According to a new regulation on the management of pharmaceutical excipients, or pharmacologically inactive substances used to carry the active ingredients of medication, the State Food and Drug Administration (SFDA) and its branches will raise standards for excipients when approving new medicines.

Excipients that are new on the market or contain greater safety risks should be registered and approved and their producers will have to obtain production licenses from authorities, the document says.

Other excipients and their producers will be monitored, the document says.

The SFDA will set up a national database to monitor the production and application of all pharmaceutical excipients, as well as a credit reporting system for producers, said Zhang Wei, head of the registration division under the SFDA.

The regulation says pharmacy firms should be held responsible for quality control problems resulting from the use of illegal and substandard excipients. The firms should also supervise the quality of excipients and regulate their suppliers, the regulation says.

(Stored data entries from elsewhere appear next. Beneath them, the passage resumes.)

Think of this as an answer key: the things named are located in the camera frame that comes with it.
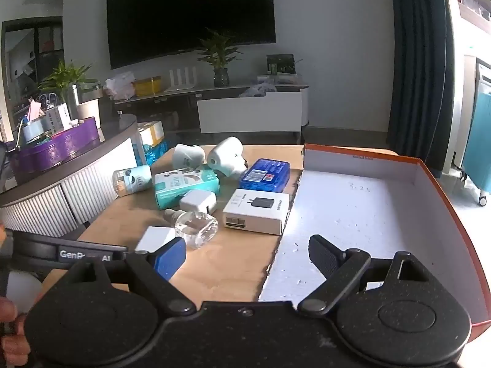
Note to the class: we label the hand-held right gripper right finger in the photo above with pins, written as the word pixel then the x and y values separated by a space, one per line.
pixel 326 255

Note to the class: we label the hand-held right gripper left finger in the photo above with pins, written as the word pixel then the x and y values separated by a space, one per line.
pixel 168 257

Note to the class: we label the orange and white cardboard box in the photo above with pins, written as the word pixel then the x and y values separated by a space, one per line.
pixel 364 214

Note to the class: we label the white charger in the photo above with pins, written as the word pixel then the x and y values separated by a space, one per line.
pixel 196 201

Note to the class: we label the teal box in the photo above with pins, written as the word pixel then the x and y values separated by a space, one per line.
pixel 176 188

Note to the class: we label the white charger box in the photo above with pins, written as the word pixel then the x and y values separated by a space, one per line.
pixel 257 211

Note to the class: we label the cotton swab jar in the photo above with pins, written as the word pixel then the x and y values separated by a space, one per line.
pixel 132 180

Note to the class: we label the person's left hand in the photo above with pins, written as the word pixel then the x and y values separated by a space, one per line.
pixel 11 347

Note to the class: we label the small white box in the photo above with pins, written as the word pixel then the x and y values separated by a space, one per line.
pixel 153 237

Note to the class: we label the clear bottle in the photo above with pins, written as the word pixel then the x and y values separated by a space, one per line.
pixel 195 228

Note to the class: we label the white round object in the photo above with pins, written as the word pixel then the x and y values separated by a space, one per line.
pixel 23 289

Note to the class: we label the curved grey counter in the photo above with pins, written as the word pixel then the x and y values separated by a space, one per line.
pixel 76 188

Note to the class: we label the purple tray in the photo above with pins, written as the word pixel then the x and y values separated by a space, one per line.
pixel 53 153

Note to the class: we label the blue clear plastic box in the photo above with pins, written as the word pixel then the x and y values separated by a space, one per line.
pixel 264 175

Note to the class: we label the blue plastic bag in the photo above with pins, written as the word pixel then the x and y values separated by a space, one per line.
pixel 155 152

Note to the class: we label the yellow and white carton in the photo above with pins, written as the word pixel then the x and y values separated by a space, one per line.
pixel 151 133

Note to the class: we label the white paper box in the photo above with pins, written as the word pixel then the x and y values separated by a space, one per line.
pixel 58 117

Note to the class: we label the white pot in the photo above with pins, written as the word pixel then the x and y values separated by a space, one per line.
pixel 89 113

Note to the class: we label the white and dark TV cabinet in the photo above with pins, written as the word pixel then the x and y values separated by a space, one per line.
pixel 249 115

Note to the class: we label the leafy plant in steel vase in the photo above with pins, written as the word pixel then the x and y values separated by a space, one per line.
pixel 67 80

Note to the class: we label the yellow box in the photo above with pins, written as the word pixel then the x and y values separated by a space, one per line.
pixel 147 86

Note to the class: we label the white router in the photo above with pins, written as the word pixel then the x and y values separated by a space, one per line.
pixel 182 82

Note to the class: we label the white plastic bag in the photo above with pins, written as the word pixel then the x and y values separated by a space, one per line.
pixel 119 86

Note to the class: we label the bluish plastic bag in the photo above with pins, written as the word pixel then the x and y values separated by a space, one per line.
pixel 256 91

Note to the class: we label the clear flat boxes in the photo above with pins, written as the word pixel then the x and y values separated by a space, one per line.
pixel 280 79

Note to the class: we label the teal suitcase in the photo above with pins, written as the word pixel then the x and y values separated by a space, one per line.
pixel 477 142

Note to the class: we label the green printed box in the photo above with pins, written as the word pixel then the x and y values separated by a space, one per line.
pixel 281 64

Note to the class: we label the green plant in glass vase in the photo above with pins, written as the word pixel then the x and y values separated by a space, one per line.
pixel 219 55

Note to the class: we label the dark curtain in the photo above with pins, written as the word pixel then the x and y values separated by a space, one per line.
pixel 418 65

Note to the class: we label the black wall television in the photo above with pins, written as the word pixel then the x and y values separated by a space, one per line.
pixel 191 15

A China Central Television report delivered in April stated that several companies had manufactured drug capsules with industrial gelatin, which contains excessive levels of chromium and is illegal to use for making drug capsules.

The industrial gelatin was made from leather scraps, according to the report.

The SFDA announced in May that 254 pharmaceutical enterprises, or 12.7 percent of all capsule makers in the country, were found to be producing unsafe drug capsules after a month-long inspection, with 5.8 percent of tested drugs found to contain excessive levels of chromium.

(Xinhua News Agency August 2, 2012)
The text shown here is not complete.